• **THE TASK**
Write out the listing below in its entirety, minus the pictures, without changing a word.

• **EXERCISE DATA**
========

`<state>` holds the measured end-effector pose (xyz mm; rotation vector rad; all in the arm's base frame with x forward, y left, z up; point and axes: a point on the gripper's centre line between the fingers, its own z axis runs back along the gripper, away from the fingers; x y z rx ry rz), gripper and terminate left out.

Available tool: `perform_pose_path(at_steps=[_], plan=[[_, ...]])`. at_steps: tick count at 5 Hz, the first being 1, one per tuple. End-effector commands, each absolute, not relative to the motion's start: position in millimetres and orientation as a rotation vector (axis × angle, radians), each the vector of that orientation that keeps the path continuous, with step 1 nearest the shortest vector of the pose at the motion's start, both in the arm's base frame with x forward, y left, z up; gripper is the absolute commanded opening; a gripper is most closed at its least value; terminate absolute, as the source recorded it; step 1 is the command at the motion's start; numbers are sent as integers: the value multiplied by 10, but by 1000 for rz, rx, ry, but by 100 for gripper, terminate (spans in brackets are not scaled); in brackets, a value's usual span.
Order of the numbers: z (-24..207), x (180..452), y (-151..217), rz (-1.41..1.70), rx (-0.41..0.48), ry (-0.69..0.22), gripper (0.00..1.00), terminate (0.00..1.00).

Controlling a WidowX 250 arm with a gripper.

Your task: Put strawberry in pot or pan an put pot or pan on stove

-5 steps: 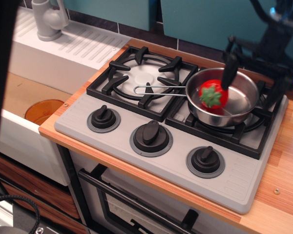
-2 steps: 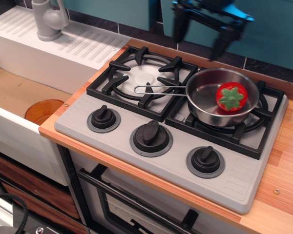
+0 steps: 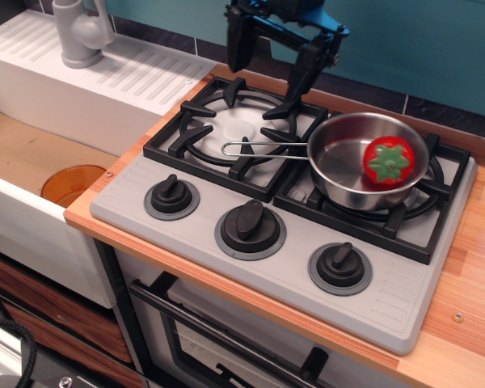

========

• **ANSWER FOR THE TASK**
`<state>` holds the measured end-effector pose (xyz mm; rotation vector rad; all in the arm's base frame with x forward, y left, z up; point and axes: a point on the gripper's centre line between the fingers, its own z axis runs back along the gripper, away from the fingers; x y z rx ry rz), gripper and terminate left out.

Available tool: `perform_pose_path(at_steps=[_], plan=[[_, ...]])`. at_steps: tick count at 5 Hz, the first being 1, one per tuple. End-effector commands, each absolute, not relative to the motion's start: position in millimetres and orientation as a rotation vector (axis × angle, radians), each the vector of that orientation that keeps the path continuous, with step 1 nearest the shortest vector of the pose at the motion's start, both in the arm's base frame with x forward, y left, z up; gripper is the absolute commanded opening; a gripper is most closed at its least value; terminate absolute, as the source recorded it; step 1 is the command at the motion's start; numbers are sent as integers: the value multiplied by 10, but by 1000 for rz, rx, ry, but by 100 for gripper, terminate (spans in brackets are not scaled); in brackets, a value's usual span.
Order of the numbers: z (-24..207), x (180..452), y (-151..217), rz (-1.41..1.70), rx (-0.41..0.48), ry (-0.69..0.22), gripper (0.00..1.00), terminate (0.00..1.00).

Controlling a WidowX 250 arm with a gripper.

Your task: Put strawberry in pot or pan an put pot or pan on stove

-5 steps: 
-2 steps: 
+0 steps: 

The answer stands, and there is nothing more to add.